CLIMATE INSECURITY
Posted in: National Security, Opinion
Is climate change a national security threat? A month ago, a panel of retired military leaders said that it was. Two weeks ago, the Congress agreed and asked for a National Intelligence Estimate to be made of the national security implications of climate change. The Director of National Intelligence, Mike McConnell, endorsed this suggestion. So have environmentalists. Even Al Gore, when testifying before the Senate on climate change last March, used war analogies to provoke the Senate into action.
Recalling the Black Hawk Down incident in Somalia, Congressman Edward Markey, head of the new Select Committee on Energy Independence and Global Warming, told the Congress last week:
“Drought caused famine. Famine caused food relief. Food relief caused warlords to fight over it. The warlords’ fighting caused the U.S. to intervene, and 19 U.S. fighting men were killed.”
Will climate change cause U.S. soldiers to die? Will it have implications for U.S. national security more broadly? Possibly. But these are hardly the main reasons we should be concerned about climate change. Linking climate change to national security seems more like an attempt to exploit the culture of fear that has gripped the U.S. Must climate change threaten our security for us to take the issue seriously? Are we no longer capable as a nation of doing difficult things simply because they need to be done, for our benefit and the benefit of the world?
We should have a climate change policy for environmental and development reasons. We should have a foreign policy for climate change because we cannot address this problem unilaterally; we need the whole world to work with us. Most importantly, the world cannot meet this challenge without U.S. leadership. The world needs us. Are not these reasons enough for us to act?
To make climate change a national security issue is to invite an inappropriate response. Rather than encourage the U.S. to work with other countries, it will make us want to withdraw further into our own insecurity. If our aim, as Markey implies, should be to act so as to protect U.S. soldiers, then perhaps the U.S. should consider other policy options than reducing our greenhouse gas emissions. Perhaps we should install a military base in Africa not only to fight terrorism and prevent failed states but to defend the U.S. from threats posed by people affected by climate change—fight them “over there” before they come “over here.”
The threat to the U.S. is not that people affected by climate change will attack U.S. soldiers. The threat is that, should the U.S. fail to address an environmental issue that will have global consequences, other countries will cease to look to the U.S. for leadership. Worse, climate change is a problem of our own making—the U.S. has added more greenhouse gases to the atmosphere than any other state. We are thus partly responsible for causing climate change, and should we fail to address this threat other states will have reason to be aggrieved. Finally, failure to act will diminish the character of our own nation.

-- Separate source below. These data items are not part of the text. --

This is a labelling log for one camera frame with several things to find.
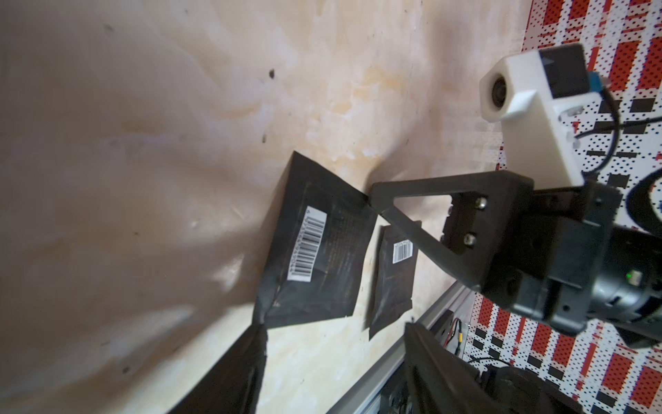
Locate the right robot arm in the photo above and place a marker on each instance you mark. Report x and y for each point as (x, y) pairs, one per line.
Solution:
(627, 291)

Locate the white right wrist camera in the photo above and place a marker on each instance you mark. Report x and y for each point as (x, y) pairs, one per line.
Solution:
(527, 94)

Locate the black tea bag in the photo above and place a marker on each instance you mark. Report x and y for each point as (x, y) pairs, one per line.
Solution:
(393, 280)
(315, 262)

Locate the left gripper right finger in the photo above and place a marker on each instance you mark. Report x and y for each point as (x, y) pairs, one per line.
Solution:
(440, 382)

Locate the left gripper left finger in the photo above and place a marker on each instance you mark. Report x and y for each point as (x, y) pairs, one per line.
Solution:
(233, 384)

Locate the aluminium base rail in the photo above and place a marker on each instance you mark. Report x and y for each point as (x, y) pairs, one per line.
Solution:
(363, 396)

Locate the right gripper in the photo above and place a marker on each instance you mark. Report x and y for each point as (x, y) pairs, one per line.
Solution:
(535, 257)

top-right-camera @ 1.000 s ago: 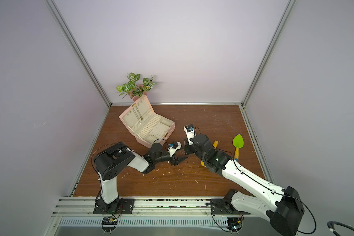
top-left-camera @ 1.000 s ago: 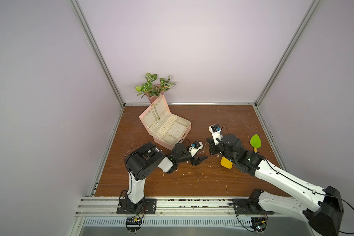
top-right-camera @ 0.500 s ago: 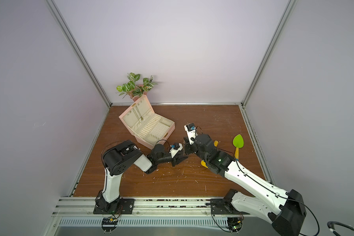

Addressing climate change is much harder than was the challenge 45 years ago of putting a man on the moon. Just as President John F. Kennedy said then, however, we should meet this challenge not because it is easy but because it is hard, “because that goal will serve to organize and measure the best of our energies and skills, because that challenge is one that we are willing to accept, one we are unwilling to postpone, and one which we intend to win….”
Achieving President Kennedy’s goal made the U.S. a source of inspiration for the rest of the world. It also ennobled us as a nation. There were national security implications to this effort, but that was not the reason President Kennedy urged us to put a man on the moon. It is not the reason the U.S. should have a climate change policy.